**Exercise objective:** Scan the data below and copy each line where "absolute" occurs.

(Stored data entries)
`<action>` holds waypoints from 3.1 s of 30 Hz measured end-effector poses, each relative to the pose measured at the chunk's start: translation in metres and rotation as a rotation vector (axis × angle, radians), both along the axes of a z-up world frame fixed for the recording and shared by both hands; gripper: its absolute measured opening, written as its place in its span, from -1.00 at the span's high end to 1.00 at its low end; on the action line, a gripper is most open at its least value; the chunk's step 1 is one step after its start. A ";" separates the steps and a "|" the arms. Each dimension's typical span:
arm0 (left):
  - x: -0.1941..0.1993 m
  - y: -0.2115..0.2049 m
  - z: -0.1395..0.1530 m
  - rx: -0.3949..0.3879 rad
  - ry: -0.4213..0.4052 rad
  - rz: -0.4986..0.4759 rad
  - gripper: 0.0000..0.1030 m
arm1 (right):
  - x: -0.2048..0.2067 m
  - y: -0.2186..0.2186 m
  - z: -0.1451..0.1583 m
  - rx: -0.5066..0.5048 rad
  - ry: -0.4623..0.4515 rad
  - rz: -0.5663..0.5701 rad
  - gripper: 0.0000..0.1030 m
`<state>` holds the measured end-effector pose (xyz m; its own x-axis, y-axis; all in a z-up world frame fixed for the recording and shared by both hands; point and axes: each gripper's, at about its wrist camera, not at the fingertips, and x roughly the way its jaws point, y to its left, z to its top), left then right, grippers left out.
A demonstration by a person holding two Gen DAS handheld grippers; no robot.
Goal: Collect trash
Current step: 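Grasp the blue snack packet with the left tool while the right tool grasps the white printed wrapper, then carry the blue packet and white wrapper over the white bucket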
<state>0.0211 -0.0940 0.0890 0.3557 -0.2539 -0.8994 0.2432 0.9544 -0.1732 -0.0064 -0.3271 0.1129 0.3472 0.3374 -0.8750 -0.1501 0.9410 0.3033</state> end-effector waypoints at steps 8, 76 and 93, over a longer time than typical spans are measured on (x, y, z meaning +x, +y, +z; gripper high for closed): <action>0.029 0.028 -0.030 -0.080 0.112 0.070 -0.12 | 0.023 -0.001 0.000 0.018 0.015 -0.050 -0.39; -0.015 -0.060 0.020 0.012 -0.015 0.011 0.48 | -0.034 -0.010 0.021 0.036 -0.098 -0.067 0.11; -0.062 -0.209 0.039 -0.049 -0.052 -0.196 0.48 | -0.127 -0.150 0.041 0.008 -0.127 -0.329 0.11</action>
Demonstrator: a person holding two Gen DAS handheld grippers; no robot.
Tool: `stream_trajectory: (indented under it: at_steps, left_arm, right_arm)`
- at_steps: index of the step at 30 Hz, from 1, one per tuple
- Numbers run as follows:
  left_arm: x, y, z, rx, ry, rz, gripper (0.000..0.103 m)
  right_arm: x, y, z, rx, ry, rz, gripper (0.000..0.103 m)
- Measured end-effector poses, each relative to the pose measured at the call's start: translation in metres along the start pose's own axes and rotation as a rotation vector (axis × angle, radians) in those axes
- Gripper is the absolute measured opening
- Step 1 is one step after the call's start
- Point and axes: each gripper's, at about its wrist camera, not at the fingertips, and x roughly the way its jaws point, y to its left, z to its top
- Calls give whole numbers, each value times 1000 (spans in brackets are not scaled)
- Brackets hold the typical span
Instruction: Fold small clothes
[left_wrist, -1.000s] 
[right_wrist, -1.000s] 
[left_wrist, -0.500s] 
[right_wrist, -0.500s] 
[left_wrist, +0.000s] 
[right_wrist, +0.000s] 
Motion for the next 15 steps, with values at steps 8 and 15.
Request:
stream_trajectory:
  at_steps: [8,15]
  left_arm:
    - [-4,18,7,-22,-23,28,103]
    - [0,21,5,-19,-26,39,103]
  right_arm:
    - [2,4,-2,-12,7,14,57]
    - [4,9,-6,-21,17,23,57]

**Exercise solution:**
`<action>` holds waypoints from 3.1 s of 30 Hz measured end-effector poses, each relative to the pose measured at the chunk's start: translation in metres and rotation as a rotation vector (axis × angle, radians), both along the axes of a z-up world frame fixed for the recording and shared by both hands; gripper: its absolute measured opening, written as its place in its span, from -1.00 at the span's high end to 1.00 at its low end; on the action line, a gripper is most open at its least value; the chunk's step 1 is one step after its start. A ";" separates the steps and a "|" the arms. Each dimension's typical span:
- Gripper is the absolute measured opening

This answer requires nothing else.